Sandoz, the Novartis generics and biosimilars division, is planning to invest in a joint investment alongside the Austrian federal government to strengthen the long-term future of integrated antibiotics manufacturing in Europe.
Sandoz intends to invest more than €150 million over the next five years to strengthen the long-term competitiveness of its integrated antibiotic manufacturing operations at Kundl, developing and introducing innovative manufacturing technology for both active pharmaceutical ingredients (APIs) and finished dosage forms (FDFs).
Under the joint plan, which is subject to formal approvals by both parties, the Austrian federal government would contribute or coordinate public funding totalling approximately €50 million towards the total investment, as part of its efforts to increase European-based production of essential medicines.
Sandoz and the Austrian government anticipate a formal closing of the agreement before the end of the year.
The government funding would primarily support new process technology to produce API for penicillin products at Kundl.
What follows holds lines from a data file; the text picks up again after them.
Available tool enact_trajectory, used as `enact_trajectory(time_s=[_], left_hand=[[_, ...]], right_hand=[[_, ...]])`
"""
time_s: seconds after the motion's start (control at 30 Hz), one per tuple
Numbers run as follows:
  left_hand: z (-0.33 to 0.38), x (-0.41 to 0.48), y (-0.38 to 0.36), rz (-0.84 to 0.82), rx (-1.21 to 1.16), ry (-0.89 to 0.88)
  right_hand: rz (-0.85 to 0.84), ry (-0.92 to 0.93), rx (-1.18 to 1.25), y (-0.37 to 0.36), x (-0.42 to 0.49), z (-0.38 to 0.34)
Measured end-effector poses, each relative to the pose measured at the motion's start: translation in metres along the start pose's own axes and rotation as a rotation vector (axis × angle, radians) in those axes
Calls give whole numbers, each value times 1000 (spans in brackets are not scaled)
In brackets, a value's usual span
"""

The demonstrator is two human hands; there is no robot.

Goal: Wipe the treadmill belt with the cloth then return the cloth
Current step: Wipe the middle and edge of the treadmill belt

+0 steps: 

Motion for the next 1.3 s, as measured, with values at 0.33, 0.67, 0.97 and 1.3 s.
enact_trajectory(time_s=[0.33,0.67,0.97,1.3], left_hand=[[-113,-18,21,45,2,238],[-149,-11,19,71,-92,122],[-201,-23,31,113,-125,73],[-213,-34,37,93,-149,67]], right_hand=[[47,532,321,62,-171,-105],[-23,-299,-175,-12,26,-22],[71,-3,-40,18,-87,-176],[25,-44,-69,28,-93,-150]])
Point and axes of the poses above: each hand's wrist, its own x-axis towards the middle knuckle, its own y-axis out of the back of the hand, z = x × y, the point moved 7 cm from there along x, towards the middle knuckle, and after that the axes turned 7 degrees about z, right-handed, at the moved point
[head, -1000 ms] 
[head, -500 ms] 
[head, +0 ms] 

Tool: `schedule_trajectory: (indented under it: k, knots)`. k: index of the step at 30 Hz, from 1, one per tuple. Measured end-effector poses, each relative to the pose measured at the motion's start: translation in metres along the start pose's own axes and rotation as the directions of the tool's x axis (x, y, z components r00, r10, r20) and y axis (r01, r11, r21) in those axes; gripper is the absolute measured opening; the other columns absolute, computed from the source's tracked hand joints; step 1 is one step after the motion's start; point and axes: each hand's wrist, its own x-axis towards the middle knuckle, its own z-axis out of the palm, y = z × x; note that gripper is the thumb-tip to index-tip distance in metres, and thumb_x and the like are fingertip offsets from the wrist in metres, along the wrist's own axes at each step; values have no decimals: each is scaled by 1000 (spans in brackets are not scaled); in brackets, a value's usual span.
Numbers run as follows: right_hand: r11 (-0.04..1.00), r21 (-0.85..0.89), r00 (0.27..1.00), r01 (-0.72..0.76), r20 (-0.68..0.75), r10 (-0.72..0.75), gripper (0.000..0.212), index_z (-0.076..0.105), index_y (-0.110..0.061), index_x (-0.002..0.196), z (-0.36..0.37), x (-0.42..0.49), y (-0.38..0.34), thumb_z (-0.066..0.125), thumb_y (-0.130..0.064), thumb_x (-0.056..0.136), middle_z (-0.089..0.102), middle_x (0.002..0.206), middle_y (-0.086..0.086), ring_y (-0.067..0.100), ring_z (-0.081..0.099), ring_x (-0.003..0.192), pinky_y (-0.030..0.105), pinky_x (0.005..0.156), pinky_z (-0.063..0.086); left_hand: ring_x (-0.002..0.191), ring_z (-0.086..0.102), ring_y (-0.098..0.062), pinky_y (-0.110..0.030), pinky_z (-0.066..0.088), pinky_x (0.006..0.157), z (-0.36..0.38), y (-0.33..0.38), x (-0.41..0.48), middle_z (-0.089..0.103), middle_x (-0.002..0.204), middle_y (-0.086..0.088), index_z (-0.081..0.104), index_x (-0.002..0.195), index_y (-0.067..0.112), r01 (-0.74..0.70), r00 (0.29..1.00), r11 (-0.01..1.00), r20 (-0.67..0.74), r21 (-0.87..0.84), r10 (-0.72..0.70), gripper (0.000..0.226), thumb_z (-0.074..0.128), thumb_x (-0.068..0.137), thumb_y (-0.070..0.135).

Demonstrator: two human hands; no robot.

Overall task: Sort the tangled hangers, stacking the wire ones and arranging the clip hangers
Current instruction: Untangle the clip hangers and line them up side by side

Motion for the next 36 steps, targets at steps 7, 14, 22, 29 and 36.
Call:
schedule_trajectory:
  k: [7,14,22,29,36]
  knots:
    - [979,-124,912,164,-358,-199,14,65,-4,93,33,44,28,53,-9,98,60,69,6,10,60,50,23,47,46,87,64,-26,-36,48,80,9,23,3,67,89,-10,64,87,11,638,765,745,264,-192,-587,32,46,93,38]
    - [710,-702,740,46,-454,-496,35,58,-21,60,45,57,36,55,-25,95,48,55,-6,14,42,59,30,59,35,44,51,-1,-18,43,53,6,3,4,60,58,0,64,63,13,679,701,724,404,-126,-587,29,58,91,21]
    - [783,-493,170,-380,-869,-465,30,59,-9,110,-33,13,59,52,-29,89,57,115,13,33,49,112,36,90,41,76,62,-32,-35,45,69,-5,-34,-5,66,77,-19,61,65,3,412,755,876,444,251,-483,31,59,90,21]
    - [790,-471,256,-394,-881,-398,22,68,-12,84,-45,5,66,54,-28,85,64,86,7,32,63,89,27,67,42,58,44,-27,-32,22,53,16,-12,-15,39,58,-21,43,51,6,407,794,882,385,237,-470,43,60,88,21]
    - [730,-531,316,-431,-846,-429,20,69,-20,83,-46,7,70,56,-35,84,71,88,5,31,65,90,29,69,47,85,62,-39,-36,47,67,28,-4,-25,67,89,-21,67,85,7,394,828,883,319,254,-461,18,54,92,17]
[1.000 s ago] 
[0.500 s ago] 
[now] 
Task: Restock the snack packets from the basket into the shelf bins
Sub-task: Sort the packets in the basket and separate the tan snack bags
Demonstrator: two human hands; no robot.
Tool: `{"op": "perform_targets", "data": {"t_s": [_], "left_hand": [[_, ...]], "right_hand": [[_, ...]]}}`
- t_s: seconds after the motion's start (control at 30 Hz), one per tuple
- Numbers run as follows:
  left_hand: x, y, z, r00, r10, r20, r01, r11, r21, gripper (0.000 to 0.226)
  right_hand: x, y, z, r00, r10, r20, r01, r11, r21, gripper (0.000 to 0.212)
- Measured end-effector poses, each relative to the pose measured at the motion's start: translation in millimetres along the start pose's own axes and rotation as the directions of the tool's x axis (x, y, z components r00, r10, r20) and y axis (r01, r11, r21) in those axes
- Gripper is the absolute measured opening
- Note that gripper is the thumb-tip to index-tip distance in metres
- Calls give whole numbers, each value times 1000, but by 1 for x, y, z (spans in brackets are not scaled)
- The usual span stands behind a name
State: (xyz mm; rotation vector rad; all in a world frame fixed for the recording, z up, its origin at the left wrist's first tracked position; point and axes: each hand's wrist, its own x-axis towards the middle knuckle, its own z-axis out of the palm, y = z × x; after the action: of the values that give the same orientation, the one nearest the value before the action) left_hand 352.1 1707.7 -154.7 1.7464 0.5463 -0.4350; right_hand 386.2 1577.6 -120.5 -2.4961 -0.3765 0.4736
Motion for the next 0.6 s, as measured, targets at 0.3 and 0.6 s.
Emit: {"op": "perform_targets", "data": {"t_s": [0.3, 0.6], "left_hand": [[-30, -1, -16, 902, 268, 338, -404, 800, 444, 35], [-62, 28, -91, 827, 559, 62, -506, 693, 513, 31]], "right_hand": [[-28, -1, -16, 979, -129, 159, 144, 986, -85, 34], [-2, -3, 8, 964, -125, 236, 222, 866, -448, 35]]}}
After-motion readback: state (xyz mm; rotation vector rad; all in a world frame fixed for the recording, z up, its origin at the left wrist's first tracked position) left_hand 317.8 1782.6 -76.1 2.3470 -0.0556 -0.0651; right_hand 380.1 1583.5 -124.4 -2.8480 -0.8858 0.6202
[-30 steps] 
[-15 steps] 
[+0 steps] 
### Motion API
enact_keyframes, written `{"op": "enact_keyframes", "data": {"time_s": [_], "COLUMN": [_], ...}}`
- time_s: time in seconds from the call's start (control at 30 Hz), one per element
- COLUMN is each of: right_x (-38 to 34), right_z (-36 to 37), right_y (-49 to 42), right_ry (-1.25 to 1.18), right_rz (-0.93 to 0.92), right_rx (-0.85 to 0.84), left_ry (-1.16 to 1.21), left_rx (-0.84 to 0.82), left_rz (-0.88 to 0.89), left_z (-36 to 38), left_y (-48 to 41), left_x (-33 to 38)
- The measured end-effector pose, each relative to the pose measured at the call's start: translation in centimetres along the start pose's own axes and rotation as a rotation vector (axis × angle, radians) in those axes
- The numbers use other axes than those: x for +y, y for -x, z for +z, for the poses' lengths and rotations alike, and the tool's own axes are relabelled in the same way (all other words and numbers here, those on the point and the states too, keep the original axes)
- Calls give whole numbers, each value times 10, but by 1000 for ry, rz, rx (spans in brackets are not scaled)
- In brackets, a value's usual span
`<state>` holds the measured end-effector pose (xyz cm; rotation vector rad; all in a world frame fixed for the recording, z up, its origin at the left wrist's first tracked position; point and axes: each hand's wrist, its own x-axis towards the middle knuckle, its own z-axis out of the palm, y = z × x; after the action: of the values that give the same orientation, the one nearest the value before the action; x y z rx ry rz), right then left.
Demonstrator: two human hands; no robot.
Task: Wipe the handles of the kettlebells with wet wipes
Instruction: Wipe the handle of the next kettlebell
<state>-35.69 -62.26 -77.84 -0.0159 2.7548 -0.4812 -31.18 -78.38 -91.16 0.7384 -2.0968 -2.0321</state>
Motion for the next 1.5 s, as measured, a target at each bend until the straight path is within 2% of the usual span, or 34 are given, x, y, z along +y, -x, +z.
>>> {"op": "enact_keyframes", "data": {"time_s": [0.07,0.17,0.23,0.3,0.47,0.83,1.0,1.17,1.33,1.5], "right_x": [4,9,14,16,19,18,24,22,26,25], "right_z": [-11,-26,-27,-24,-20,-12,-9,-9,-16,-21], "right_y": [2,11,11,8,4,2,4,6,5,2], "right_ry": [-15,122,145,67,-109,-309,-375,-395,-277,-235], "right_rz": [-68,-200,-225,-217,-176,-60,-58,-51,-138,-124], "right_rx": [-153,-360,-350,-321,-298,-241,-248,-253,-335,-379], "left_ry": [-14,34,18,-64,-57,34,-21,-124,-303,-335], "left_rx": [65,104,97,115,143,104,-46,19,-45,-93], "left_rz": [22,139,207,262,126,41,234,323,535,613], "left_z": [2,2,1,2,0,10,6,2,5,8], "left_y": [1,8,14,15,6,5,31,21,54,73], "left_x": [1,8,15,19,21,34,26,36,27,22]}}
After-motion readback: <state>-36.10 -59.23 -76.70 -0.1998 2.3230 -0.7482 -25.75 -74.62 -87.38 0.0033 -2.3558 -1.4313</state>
Sandoz would commit to related penicillin API production in Europe for the next 10 years, despite fierce global price competition, particularly from China.
“This plan is a great example of government and the private sector working closely together to protect the long-term interests of patients in Europe and beyond,” said Sandoz CEO Richard Saynor.
“Antibiotics are the backbone of modern medicine and our Kundl facility in Austria is the hub and center of the last remaining integrated production chain for antibiotics in the western world. This joint investment will help to keep it that way.”